──────── RECORDS SHOWN

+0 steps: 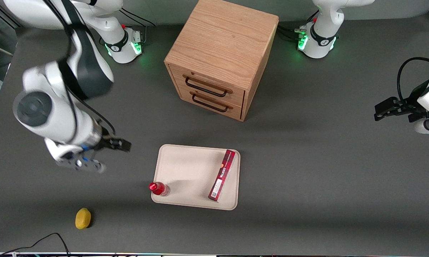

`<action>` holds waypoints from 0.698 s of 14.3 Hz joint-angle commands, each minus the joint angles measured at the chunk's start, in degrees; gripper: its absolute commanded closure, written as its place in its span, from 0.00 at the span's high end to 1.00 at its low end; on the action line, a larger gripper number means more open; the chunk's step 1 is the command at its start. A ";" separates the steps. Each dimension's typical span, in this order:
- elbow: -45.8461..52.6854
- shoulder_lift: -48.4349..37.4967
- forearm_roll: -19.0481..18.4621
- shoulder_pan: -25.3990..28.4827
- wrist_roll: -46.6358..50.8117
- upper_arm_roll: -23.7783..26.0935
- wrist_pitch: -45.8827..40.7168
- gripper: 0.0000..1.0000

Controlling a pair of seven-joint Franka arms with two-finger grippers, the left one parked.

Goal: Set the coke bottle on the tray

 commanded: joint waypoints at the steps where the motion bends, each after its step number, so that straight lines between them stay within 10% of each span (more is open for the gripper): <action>1: -12.01 -12.45 3.09 -2.26 -7.09 -0.38 -1.01 1.00; 10: -18.10 -25.93 6.08 -2.88 -18.87 -7.68 -3.47 1.00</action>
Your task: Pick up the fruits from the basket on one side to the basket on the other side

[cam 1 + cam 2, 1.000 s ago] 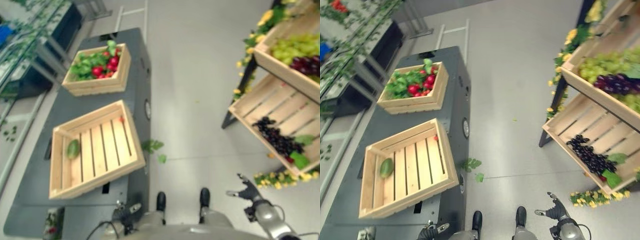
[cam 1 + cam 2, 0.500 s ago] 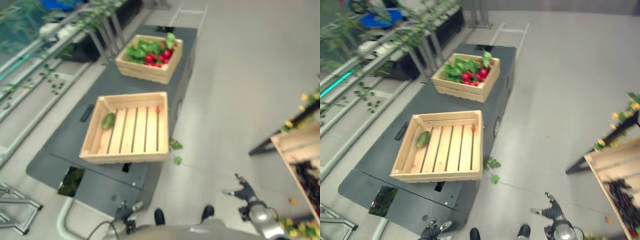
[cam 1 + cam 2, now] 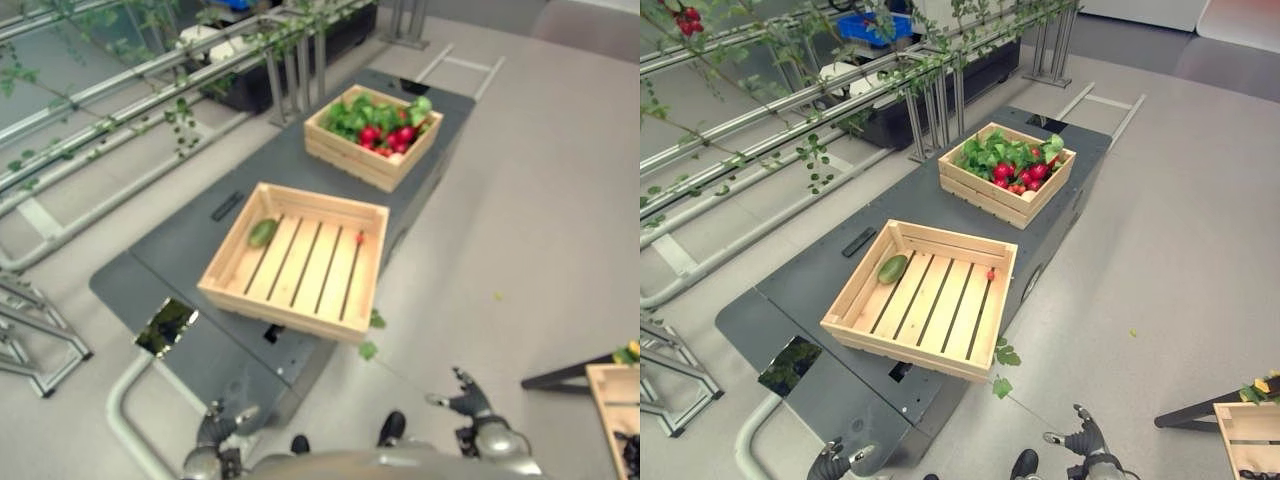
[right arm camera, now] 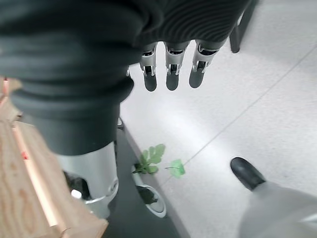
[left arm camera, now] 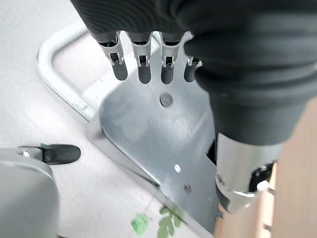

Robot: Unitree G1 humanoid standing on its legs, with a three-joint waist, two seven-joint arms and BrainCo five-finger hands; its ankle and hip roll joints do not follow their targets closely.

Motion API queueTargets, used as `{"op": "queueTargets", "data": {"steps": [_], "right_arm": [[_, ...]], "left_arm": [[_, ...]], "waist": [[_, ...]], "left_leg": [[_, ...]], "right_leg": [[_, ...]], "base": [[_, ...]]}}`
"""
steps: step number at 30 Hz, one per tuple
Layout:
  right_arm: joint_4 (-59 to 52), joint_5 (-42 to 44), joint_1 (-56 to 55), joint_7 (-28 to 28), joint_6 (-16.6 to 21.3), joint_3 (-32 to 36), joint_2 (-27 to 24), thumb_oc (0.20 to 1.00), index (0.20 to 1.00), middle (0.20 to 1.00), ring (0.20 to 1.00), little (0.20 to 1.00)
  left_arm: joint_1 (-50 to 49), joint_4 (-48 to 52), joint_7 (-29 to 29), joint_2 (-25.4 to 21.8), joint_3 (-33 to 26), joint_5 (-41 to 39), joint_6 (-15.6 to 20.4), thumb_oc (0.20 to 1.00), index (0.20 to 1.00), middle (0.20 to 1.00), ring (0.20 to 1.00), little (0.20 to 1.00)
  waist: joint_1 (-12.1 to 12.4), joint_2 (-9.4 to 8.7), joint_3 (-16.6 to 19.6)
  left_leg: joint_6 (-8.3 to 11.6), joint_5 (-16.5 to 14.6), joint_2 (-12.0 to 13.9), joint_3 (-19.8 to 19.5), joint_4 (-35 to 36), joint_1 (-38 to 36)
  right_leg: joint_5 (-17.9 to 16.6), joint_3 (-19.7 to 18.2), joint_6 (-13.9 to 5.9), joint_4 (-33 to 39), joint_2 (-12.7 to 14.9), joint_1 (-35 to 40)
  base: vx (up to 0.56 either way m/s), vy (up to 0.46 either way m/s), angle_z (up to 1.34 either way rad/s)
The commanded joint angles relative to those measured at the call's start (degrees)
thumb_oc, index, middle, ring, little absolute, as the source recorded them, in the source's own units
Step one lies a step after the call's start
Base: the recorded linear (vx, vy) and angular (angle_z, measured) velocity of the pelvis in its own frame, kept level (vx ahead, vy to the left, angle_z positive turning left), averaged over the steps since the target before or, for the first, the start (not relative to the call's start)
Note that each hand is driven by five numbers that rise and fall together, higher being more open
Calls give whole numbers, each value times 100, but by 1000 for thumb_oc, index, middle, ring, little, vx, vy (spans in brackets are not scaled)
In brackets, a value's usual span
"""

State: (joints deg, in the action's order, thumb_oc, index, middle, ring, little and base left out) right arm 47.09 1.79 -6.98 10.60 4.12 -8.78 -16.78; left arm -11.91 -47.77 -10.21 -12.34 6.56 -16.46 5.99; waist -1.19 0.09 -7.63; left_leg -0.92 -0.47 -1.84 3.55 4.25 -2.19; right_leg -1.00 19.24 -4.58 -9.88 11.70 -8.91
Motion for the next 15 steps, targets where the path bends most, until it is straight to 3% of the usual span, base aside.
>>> {"op": "queueTargets", "data": {"steps": [1, 2, 3, 5, 6, 8, 15], "right_arm": [[-41, 254, 254, 82, 82, -75, -30, 1000, 1000, 1000, 1000, 1000], [145, 383, 213, 80, 98, -19, -38, 1000, 1000, 1000, 1000, 1000], [258, 448, 200, 74, 113, -6, -27, 1000, 1000, 1000, 1000, 1000], [334, 467, 189, 63, 115, 3, -29, 1000, 1000, 1000, 1000, 1000], [452, 485, 203, 52, 114, 1, -28, 1000, 1000, 1000, 1000, 1000], [486, 530, 205, 61, 113, 21, -38, 1000, 1000, 1000, 1000, 1000], [460, 424, 264, 28, 69, 35, -245, 1000, 1000, 1000, 1000, 1000]], "left_arm": [[81, 272, 22, -103, 54, 225, 187, 1000, 1000, 1000, 1000, 1000], [65, 298, 70, -100, 82, 226, 183, 1000, 1000, 1000, 1000, 1000], [91, 232, 86, -93, 73, 232, 172, 1000, 1000, 1000, 1000, 1000], [93, 231, 107, -79, 58, 238, 178, 1000, 1000, 1000, 1000, 1000], [94, 279, 108, -76, 32, 176, 188, 1000, 1000, 1000, 1000, 1000], [66, 426, 133, -92, 4, 59, 195, 1000, 1000, 1000, 1000, 1000], [58, 285, 221, 49, -76, -333, 215, 1000, 1000, 1000, 1000, 1000]], "waist": [[-125, 111, -120], [-214, 130, -40], [-217, 137, -24], [-189, 156, 14], [-120, 212, 70], [-78, 193, 129], [7, 263, 236]], "left_leg": [[-17, -592, -260, -70, 75, -241], [-84, -474, -365, -361, 75, -167], [-95, -420, -387, -466, 75, -142], [-87, -362, -368, -518, 75, -89], [-62, -248, -297, -589, 56, 23], [-32, -196, -337, -711, 20, 127], [147, -78, -225, -754, -39, 287]], "right_leg": [[-406, -1179, -447, 473, -538, -661], [-162, -2028, -421, 346, -937, -516], [14, -2242, -371, 288, -1061, -365], [174, -2264, -327, 228, -1091, -238], [437, -2319, -236, 76, -1258, -64], [547, -2468, -153, 235, -1313, 87], [243, -2441, -101, 1212, -1206, 498]], "base": [[-20, 81, 29], [-4, 56, 28], [13, 33, 48], [-15, -51, 74], [-56, -74, 41], [-52, -113, 13], [-31, -148, 14]]}}
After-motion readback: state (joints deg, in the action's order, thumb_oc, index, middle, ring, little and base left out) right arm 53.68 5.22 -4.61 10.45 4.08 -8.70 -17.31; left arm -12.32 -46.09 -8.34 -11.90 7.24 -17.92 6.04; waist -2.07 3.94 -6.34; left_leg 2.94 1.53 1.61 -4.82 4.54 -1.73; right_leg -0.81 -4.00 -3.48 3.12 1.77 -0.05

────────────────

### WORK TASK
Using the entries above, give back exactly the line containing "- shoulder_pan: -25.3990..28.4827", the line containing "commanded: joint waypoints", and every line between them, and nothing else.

### RESPONSE FOR THIS EXERCISE
- shoulder_pan: -25.3990..28.4827
- wrist_roll: -46.6358..50.8117
- upper_arm_roll: -23.7783..26.0935
- wrist_pitch: -45.8827..40.7168
- gripper: 0.0000..1.0000

Controlling a pair of seven-joint Franka arms with two-finger grippers, the left one parked.

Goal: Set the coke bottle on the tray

 commanded: joint waypoints at the steps where the motion bends, each after its step number, so that straight lines between them stay within 10% of each span (more is open for the gripper): <action>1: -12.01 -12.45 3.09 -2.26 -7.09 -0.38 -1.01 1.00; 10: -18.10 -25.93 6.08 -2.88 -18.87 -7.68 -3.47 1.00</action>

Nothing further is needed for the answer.